Pharmacokinetic data
- Protein binding: >99%
- Metabolites: Free acid, Z-form, chain shortening
- Elimination half-life: 120 days

Identifiers
- IUPAC name Ethyl (2E,4E,6E,8E)-9-(4-methoxy-2,3,6-trimethylphenyl)-3,7-dimethyl-2,4,6,8-nonatetraenoate;
- CAS Number: 54350-48-0;
- PubChem CID: 5282375;
- IUPHAR/BPS: 7599;
- DrugBank: DB00926;
- ChemSpider: 4445538;
- UNII: 65M2UDR9AG;
- KEGG: D00316;
- ChEBI: CHEBI:4913;
- ChEMBL: ChEMBL464;
- CompTox Dashboard (EPA): DTXSID0023036 ;
- ECHA InfoCard: 100.053.727

Chemical and physical data
- Formula: C_{23}H_{30}O_{3}
- Molar mass: 354.490 g·mol^{−1}
- 3D model (JSmol): Interactive image;
- SMILES O=C(OCC)\C=C(\C=C\C=C(\C=C\c1c(cc(OC)c(c1C)C)C)C)C;
- InChI InChI=1S/C23H30O3/c1-8-26-23(24)14-17(3)11-9-10-16(2)12-13-21-18(4)15-22(25-7)20(6)19(21)5/h9-15H,8H2,1-7H3/b11-9+,13-12+,16-10+,17-14+; Key:HQMNCQVAMBCHCO-DJRRULDNSA-N;

= Etretinate =

Chemical compound

Etretinate (trade name Tegison) is a medication developed by Hoffmann–La Roche that was approved by the FDA in 1986 to treat severe psoriasis.
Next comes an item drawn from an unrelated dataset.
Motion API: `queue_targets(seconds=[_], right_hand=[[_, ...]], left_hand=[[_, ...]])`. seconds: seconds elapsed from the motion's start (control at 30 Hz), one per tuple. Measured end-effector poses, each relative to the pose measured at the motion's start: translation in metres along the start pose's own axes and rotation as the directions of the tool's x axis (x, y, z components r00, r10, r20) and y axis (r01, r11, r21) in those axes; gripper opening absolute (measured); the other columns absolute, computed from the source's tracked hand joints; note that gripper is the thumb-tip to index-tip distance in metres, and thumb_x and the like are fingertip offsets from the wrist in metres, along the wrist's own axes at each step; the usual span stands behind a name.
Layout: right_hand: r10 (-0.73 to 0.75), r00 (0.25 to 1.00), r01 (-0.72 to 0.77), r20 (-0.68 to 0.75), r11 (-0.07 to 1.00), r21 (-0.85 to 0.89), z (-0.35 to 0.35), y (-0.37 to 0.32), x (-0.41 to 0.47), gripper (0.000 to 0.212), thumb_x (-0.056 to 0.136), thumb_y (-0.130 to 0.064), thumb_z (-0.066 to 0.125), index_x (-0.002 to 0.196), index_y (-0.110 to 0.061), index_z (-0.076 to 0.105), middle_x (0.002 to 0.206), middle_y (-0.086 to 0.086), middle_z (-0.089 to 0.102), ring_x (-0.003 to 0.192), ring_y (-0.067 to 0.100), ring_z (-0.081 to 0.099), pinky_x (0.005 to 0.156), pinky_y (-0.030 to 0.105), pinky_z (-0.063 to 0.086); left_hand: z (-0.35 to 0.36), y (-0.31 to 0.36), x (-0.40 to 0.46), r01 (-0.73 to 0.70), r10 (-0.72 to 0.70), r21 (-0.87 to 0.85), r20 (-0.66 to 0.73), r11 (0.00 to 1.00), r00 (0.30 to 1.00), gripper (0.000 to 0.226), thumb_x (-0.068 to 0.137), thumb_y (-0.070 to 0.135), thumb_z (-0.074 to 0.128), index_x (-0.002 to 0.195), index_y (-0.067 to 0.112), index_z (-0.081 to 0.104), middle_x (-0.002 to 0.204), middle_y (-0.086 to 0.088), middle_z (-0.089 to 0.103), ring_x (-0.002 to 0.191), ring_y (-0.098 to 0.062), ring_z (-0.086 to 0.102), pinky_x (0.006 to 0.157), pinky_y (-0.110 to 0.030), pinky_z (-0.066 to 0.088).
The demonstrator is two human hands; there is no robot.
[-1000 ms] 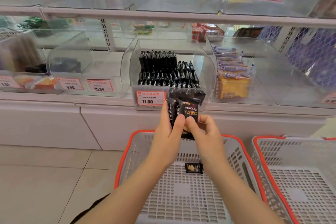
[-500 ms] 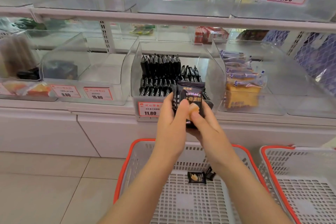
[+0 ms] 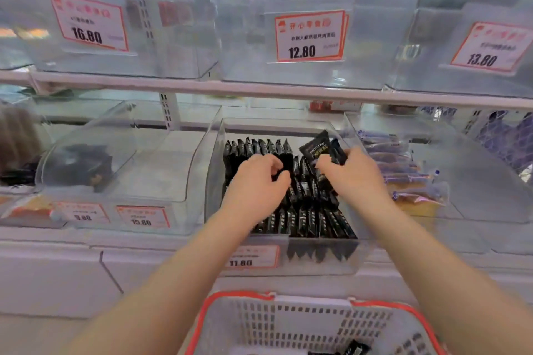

It is a second-generation retinoid. It was subsequently removed from the Canadian market in 1996 and the United States market in 1998 due to the high risk of birth defects. It remains on the market in Japan as Tigason.

==Pharmacology==
Etretinate is a highly lipophilic, aromatic retinoid. It is stored and released from adipose tissue, so its effects can continue long after dosage stops. It is detectable in the plasma for up to three years following therapy. Etretinate has a low therapeutic index and a long elimination half-life (t_{1/2}) of 120 days, which make dosing difficult.

Etretinate has been replaced by acitretin, the free acid (without the ethyl ester). While acitretin is less lipophilic and has a half-life of only 50 hours, it is partly metabolized to etretinate in the body, so that it is still a long-acting teratogen and pregnancy is prohibited for two years after therapy.

==Precautions==
- Etretinate is a teratogen, and may cause birth defects long after use. Therefore, birth control is advised during therapy, and for at least three years after therapy has stopped.
- Etretinate should be avoided in children, as it may interfere with bone growth.
- If a patient has ever taken etretinate, they are not eligible to donate blood in the United States, the United Kingdom, the United Arab Emirates, Australia, Ireland or Québec, due to the risk of birth defects. In Japan, people may not donate blood for two years after ceasing to use the medication.

==Side effects==
Side effects are those typical of hypervitaminosis A, most commonly
- bone or joint pain, stiffness; in long-term treatment diffuse idiopathic skeletal hyperostosis
- muscular or abdominal cramps
- dry, burning, itching eyelids
- unusual bruising

==History==
Etretinate received FDA approval in 1986 for the treatment of severe psoriasis. However, it was voluntarily withdrawn from the Canadian market in 1996 and the United States market in 1998 due to its prolonged elimination half-life and significant teratogenic potential. Because the drug accumulates in adipose tissue, it can pose a high risk of birth defects for several years following the cessation of therapy. Etretinate was largely succeeded by its active metabolite, acitretin, which has a much shorter half-life and was approved by the FDA in 1996.

In Japan, the drug remains on market branded Tigason.